Lady of the Tropics (1939)
Directed by Jack Conway and written by two time Oscar winning writer Ben Hecht, this average romance drama earned Cinematographer Norbert Brodine (Merrily We Live (1938)) his second of three unrewarded Oscar nominations. The film stars Robert Taylor, Hedy Lamarr in the title role, and Joseph Schildkraut. Supporting characters are played by Gloria Franklin and Ernest Cossart, among others.
Taylor plays an American playboy named Bill Carey, who arrives in French occupied Saigon on the arm and yacht of a wealthy socialite named Dolly Harrison (Mary Taylor) and her father (Charles Trowbridge). A local priest, and old friend named Father Antoine (Cossart) comes aboard and an incident brings out the harsh truth about many of those who live in the city - they are half breeds, the products of visiting French nationals and local Asian women. Naturally, these men have then abandoned their illegitimate offspring. At dinner that night, the group meets a beautiful woman named Manon (Lamarr), who turns out to be one of these half breeds. Bill is instantly taken with Manon's allure, and they dance, but he's later led to believe that she's the girlfriend of a local official they meet named Pierre Delaroch (Schildkraut). Indeed Manon has been trying to manipulate Delaroch’s desire for her into granting her a passport so that she can venture to the place of the clothes she wears, Paris. We learn that she'd spent her dowry, given to her by her mother, on her fancy apparel.
Later, while shopping alone for a local specialty hat for Dolly, Bill is assisted by Manon, who naturally understands the local language, currency, and bartering. They spent some quality time together, which includes being entertained by a singing local named Nina (Franklin), who turns out to be Manon's sister. Shortly thereafter, Bill forgets all about Dolly and pursues Manon romantically, Bill witnesses Manon lie to Delaroch about her plans about staying in Saigon, and then pursues her on a boat which is returning her to her home in Shanghai (or Singapore, I forget). Their romance continues until the boat docks and there is a large reception for Manon, who is really Kira Kim, a "princess" about to married to the richest man in town.
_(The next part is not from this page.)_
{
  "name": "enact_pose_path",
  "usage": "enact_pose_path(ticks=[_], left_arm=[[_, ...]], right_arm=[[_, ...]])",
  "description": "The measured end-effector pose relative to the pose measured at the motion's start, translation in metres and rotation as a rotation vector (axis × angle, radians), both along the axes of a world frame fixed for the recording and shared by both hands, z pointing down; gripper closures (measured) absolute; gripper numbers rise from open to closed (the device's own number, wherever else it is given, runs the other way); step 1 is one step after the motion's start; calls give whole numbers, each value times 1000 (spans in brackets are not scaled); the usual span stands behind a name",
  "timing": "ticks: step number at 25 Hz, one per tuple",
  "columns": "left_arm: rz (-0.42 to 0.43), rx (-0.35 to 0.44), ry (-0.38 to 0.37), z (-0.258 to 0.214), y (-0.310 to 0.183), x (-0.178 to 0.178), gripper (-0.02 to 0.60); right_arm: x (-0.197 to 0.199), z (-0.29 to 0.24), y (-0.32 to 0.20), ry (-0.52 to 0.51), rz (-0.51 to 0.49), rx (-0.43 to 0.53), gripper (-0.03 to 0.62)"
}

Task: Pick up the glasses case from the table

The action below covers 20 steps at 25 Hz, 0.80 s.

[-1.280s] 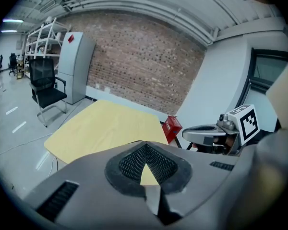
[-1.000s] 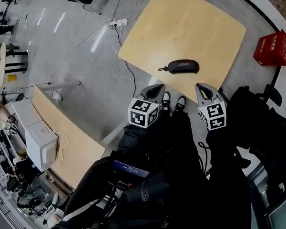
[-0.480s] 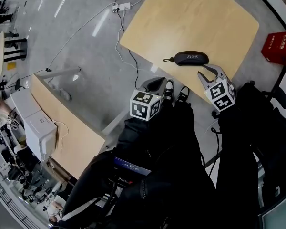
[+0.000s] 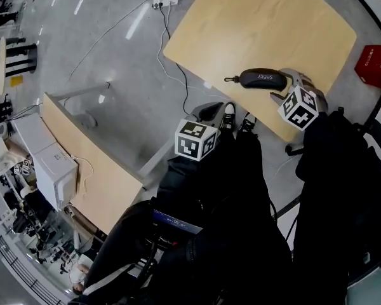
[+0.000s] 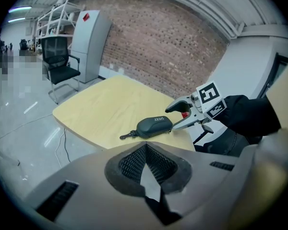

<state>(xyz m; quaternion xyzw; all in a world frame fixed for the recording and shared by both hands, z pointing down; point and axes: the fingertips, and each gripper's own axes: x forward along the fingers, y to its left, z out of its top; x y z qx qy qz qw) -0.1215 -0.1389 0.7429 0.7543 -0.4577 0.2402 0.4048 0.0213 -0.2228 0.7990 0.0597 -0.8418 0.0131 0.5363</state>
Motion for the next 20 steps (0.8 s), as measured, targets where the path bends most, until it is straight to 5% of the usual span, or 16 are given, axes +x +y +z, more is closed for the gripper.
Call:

Bill asks her to instead return to Saigon and marry him, and she gleefully accepts. Father Antoine, despite his expressed reservations, marries them but then Delaroch enacts his revenge by having her passport application denied by the official who's about to be out of the country for many months.
Bill and Manon live until their money runs out while Bill writes to friends and officials abroad for help with his situation. All of them think he's making a fool of himself, and seem to subscribe to the same moral standard that produced Manon in the first place: "have your fun, then return home". But Bill remains with Manon until their money runs out. She hocks her wardrobe and the two lovebirds move in with Nina, living in ever increasing poverty as Bill struggles to find work in a country where he doesn't speak the language. Finally, Manon decides to use Delaroch, giving into his lust for her for his help. Ignorant to this arrangement, Bill is thrilled to get a job working at a rubber plantation (by Charles Halton, uncredited), even though he must be away from Manon for a month. Delaroch gets what he wants from her, and Manon gets her passport.
*** SPOILERS ***
When Bill returns, he finally puts two and two together, with help from a letter that indicates that the rubber company is owned by Delaroch and his finding a planted cigarette case with the initials P.D. in his robe. Enraged, he plans to kill Delaroch but Manon beats him to the punch. Arriving too late, Bill returns to Nina's where he finds Manon, who has just shot herself looking out at a ship on the horizon, the one she'll never take. Bill surprises her, unexpectedly telling her that he still wants her, but it is too late. Even though Bill says they can escape onto the ship, where they'll be a doctor, if they hurry, she dies in his arms.